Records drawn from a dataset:
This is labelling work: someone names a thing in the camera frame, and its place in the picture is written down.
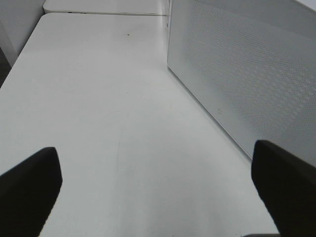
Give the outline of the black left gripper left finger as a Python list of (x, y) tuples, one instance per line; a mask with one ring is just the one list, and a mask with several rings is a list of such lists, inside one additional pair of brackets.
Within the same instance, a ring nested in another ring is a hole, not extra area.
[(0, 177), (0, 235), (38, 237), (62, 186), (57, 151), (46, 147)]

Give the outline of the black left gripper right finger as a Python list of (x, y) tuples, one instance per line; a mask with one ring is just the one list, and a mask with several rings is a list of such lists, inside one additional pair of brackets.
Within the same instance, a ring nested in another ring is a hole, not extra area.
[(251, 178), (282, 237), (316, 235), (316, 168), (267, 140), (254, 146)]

---

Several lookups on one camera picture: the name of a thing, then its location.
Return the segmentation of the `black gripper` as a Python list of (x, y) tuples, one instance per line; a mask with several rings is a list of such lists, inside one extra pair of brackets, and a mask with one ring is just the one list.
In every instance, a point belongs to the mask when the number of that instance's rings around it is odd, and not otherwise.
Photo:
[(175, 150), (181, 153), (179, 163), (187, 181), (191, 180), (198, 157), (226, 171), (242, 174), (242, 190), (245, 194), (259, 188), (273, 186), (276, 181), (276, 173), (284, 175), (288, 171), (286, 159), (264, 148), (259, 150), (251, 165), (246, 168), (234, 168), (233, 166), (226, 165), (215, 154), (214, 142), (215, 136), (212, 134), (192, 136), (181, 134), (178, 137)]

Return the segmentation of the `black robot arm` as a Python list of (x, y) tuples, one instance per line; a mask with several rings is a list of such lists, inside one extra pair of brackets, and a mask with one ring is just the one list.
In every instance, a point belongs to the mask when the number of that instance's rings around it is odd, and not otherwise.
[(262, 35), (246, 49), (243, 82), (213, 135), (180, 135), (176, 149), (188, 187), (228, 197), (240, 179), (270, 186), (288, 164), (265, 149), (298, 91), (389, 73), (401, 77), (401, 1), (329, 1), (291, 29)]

PROBLEM: In the data above, find the line with "This is labelling" and the line with "Give the outline of the black left gripper left". Please copy exactly those two lines and every line between them, but not the pictures.

SOLUTION TO THIS PROBLEM:
This is labelling work: someone names a thing in the camera frame, and its place in the picture is written down.
Give the outline of the black left gripper left finger as a Python list of (x, y) tuples, one instance per line; a mask with one ring is just the one list, and a mask with several rings is a list of such lists, inside one additional pair of brackets.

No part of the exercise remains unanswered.